→ **WHAT NEEDS TO BE DONE**:
What needs reproducing is the run of lines in the data below starting at the line with "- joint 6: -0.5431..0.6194" and ending at the line with "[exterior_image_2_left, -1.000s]", both ends included. Copy it exactly, without pictures, and add nothing.

--------------------

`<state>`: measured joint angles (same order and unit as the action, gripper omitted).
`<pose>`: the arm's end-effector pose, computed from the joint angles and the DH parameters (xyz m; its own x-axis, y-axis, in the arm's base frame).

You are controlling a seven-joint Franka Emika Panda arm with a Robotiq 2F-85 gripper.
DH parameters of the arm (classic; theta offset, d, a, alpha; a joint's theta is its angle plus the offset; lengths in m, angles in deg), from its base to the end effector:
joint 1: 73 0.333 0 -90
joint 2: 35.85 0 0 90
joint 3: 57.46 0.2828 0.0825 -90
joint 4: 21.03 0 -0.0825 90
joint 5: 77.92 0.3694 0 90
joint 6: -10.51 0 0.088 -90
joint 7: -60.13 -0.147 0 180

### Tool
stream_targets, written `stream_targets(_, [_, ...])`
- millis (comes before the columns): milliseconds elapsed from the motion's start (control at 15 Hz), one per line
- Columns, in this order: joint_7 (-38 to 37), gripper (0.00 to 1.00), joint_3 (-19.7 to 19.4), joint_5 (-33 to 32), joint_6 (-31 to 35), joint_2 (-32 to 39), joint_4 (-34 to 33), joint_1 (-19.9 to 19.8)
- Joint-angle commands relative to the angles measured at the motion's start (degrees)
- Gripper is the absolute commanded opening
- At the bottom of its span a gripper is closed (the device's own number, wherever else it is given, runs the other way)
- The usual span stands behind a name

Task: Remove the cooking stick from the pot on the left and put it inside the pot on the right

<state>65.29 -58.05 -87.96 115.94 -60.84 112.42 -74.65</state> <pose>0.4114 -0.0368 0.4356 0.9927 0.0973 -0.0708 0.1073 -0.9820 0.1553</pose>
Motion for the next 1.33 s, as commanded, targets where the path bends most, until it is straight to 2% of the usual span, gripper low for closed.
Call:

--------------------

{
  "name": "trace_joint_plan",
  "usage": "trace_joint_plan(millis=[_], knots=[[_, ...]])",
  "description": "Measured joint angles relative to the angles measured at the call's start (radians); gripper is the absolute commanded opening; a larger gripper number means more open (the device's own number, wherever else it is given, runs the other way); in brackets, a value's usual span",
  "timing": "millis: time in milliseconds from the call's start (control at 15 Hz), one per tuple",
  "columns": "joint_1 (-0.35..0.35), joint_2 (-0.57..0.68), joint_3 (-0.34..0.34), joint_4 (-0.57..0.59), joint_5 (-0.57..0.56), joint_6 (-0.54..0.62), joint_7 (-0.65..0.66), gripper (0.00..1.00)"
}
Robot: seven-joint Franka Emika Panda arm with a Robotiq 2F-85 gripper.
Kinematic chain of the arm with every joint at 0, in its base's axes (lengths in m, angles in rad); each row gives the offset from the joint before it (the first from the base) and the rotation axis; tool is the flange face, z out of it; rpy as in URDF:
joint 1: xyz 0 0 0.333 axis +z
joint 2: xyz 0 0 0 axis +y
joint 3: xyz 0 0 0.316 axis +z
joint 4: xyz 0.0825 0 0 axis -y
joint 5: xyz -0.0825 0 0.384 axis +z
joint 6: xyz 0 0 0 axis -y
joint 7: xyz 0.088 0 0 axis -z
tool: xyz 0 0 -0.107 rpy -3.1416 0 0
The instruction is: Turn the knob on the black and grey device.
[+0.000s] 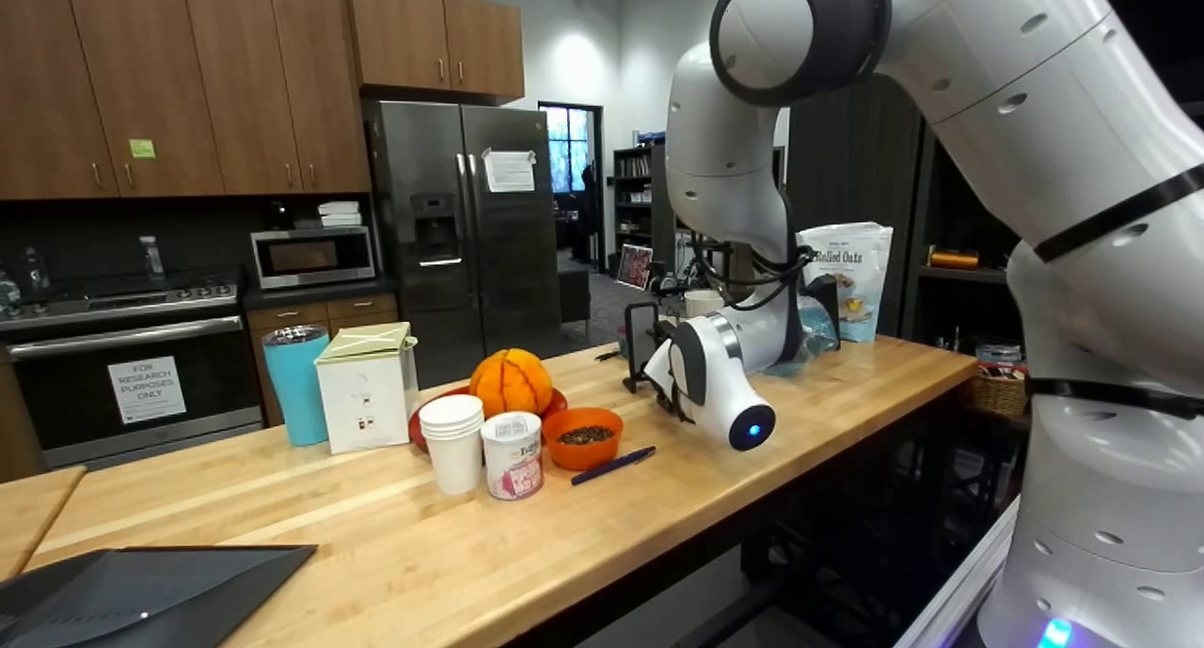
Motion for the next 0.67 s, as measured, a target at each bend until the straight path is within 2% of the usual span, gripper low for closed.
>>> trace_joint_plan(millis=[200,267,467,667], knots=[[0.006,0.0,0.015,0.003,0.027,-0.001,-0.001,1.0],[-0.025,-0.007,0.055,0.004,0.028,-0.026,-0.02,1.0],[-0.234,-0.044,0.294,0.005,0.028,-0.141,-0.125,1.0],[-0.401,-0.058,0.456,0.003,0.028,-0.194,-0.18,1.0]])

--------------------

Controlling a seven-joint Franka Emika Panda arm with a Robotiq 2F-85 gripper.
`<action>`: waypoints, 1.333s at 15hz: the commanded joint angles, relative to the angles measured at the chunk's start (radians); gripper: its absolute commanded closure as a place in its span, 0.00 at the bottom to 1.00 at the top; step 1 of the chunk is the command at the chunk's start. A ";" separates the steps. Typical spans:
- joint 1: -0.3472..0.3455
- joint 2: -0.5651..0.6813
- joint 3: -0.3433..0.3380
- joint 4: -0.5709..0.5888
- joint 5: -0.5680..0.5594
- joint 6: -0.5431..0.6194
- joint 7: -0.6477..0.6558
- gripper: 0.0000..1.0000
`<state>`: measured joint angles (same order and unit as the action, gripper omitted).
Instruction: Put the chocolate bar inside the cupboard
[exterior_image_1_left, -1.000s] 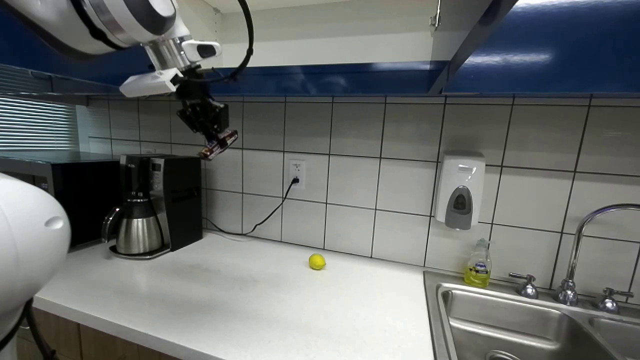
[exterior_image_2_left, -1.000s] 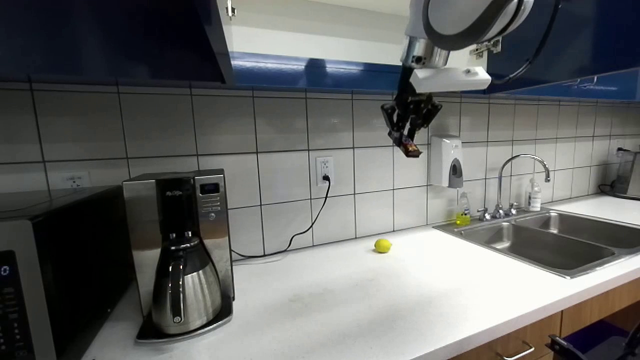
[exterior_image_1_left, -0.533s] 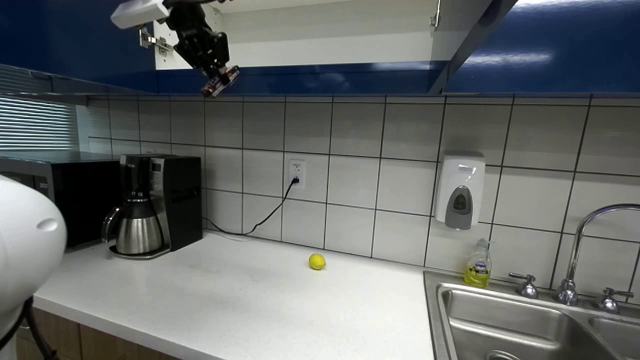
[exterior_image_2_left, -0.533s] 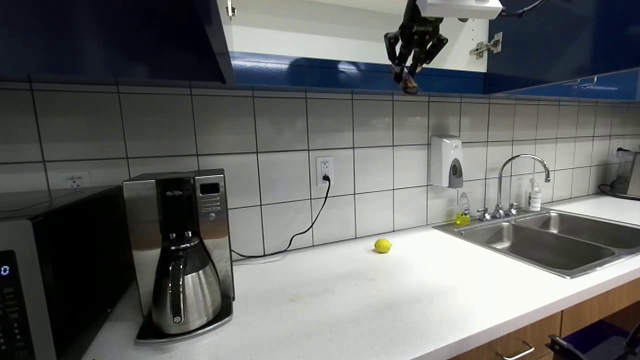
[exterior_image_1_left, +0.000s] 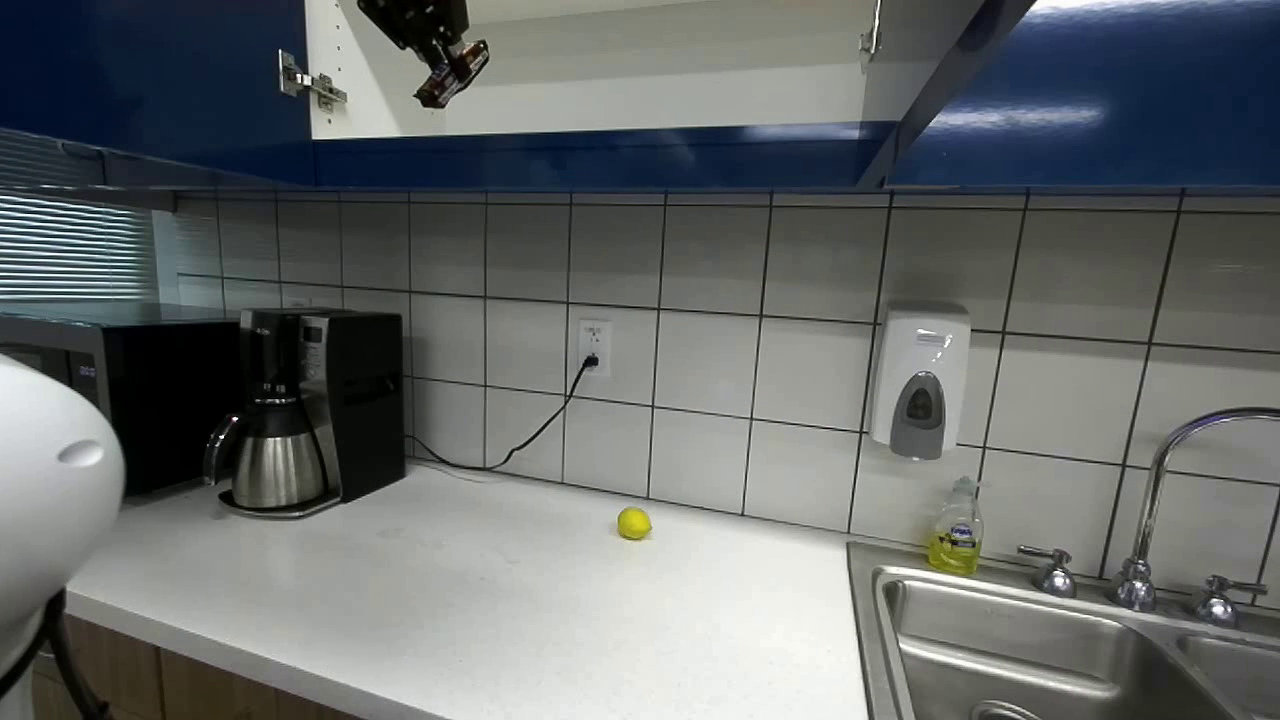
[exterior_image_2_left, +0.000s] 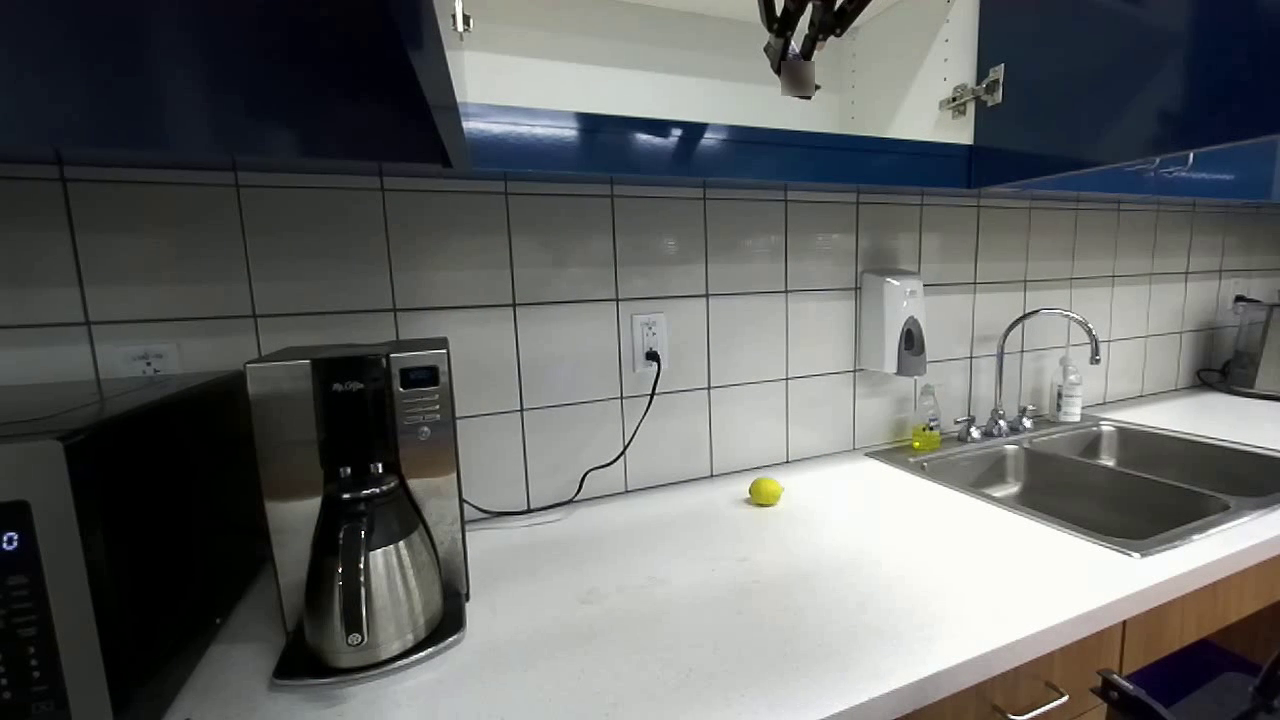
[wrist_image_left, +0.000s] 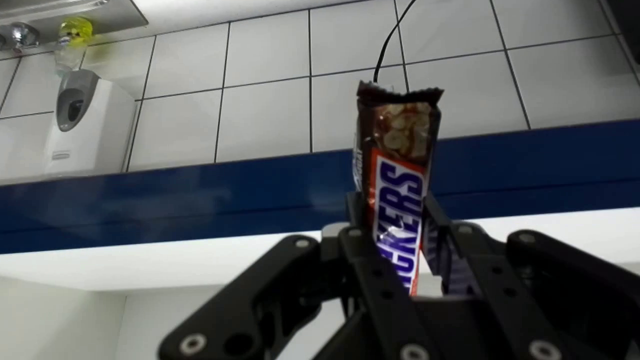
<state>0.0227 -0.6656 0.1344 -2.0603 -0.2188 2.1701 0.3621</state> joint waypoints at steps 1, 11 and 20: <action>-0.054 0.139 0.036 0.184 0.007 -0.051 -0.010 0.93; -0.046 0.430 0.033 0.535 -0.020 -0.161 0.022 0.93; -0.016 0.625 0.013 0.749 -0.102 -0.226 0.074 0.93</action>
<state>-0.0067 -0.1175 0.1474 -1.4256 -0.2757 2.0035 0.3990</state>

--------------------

→ **THE ANSWER**:
- joint 6: -0.5431..0.6194
- joint 7: -0.6477..0.6558
- gripper: 0.0000..1.0000
`<state>`: measured joint angles (same order and unit as the action, gripper omitted).
Instruction: Put the chocolate bar inside the cupboard
[exterior_image_1_left, -1.000s] 
[exterior_image_2_left, -1.000s] 

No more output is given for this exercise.